WORK TO BE COMPLETED: Each line from the one containing "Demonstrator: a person" to the end of the material below is to be restated exactly, with pictures skipped.

DATA:
+-------+

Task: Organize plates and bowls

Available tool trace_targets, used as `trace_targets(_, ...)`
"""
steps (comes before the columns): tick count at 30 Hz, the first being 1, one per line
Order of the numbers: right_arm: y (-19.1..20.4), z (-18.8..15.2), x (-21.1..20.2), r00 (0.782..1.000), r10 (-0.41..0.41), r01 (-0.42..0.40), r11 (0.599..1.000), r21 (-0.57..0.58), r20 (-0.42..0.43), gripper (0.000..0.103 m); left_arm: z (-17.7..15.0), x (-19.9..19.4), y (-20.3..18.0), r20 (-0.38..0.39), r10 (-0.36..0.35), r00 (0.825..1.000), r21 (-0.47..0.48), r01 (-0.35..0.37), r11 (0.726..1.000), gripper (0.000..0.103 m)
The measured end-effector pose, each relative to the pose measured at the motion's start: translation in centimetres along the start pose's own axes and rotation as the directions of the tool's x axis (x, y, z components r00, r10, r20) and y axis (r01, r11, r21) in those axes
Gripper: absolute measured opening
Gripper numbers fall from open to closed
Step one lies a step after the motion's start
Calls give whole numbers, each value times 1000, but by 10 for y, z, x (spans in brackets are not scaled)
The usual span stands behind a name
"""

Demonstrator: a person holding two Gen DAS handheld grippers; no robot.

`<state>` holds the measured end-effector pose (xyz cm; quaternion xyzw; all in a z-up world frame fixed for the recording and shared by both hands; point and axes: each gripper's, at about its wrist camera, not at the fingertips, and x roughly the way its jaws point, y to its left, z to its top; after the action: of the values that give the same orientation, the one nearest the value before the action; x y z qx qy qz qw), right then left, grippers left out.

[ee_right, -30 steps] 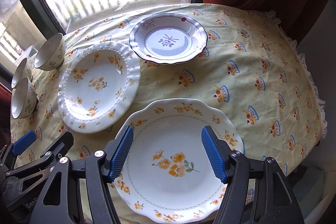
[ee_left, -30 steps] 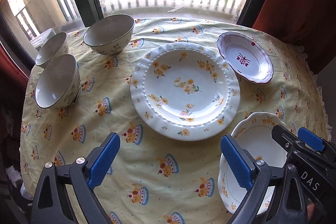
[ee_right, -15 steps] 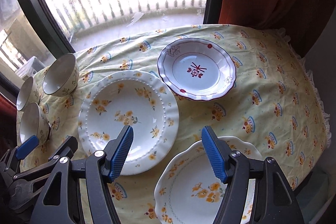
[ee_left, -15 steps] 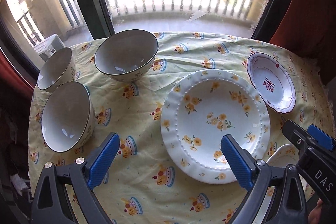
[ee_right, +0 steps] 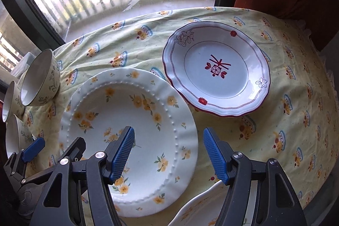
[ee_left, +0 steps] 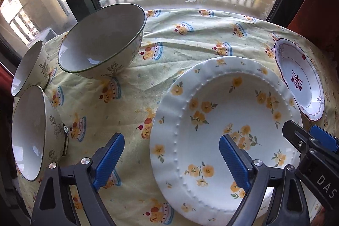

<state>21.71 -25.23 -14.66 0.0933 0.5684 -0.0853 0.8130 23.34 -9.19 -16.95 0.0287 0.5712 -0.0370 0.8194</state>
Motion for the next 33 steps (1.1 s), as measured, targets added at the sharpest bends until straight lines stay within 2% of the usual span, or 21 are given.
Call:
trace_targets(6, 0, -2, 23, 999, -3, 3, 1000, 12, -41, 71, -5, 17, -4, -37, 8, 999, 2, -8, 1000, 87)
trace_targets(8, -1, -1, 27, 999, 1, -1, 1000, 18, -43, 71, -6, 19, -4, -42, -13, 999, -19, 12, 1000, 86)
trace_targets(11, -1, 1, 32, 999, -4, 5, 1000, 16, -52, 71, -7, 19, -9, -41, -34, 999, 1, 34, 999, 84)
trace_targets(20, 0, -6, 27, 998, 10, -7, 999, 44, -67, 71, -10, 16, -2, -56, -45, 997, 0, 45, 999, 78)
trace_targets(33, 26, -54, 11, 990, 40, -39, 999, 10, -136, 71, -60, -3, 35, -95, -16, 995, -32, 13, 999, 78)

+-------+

SOLUTION BELOW:
Demonstrator: a person holding two Gen DAS handheld grippers; no robot.

`<state>` holds the measured end-effector pose (xyz cm; quaternion xyzw; all in a z-up world frame fixed for the recording and shared by both hands; point and axes: each gripper's, at about its wrist camera, not at the fingertips, and x roughly the way its jaws point, y to its left, z to its top; after the action: of the values that give the same orientation, the one nearest the value before the action; x y z qx qy qz qw), right then left, grippers left out.

[ee_right, -30 steps] 
[ee_left, -30 steps] 
[ee_right, -15 steps] 
[ee_left, -15 steps] 
[ee_right, +0 steps] 
[ee_left, +0 steps] 

<state>21.71 -25.23 -14.66 0.0933 0.5684 -0.0853 0.8130 23.34 -9.19 -16.95 0.0287 0.5712 -0.0370 0.8194</state>
Motion for the next 33 steps (1.1 s), as measured, targets added at the sharpest bends until straight lines stay within 2% of the usual span, or 21 are given.
Call:
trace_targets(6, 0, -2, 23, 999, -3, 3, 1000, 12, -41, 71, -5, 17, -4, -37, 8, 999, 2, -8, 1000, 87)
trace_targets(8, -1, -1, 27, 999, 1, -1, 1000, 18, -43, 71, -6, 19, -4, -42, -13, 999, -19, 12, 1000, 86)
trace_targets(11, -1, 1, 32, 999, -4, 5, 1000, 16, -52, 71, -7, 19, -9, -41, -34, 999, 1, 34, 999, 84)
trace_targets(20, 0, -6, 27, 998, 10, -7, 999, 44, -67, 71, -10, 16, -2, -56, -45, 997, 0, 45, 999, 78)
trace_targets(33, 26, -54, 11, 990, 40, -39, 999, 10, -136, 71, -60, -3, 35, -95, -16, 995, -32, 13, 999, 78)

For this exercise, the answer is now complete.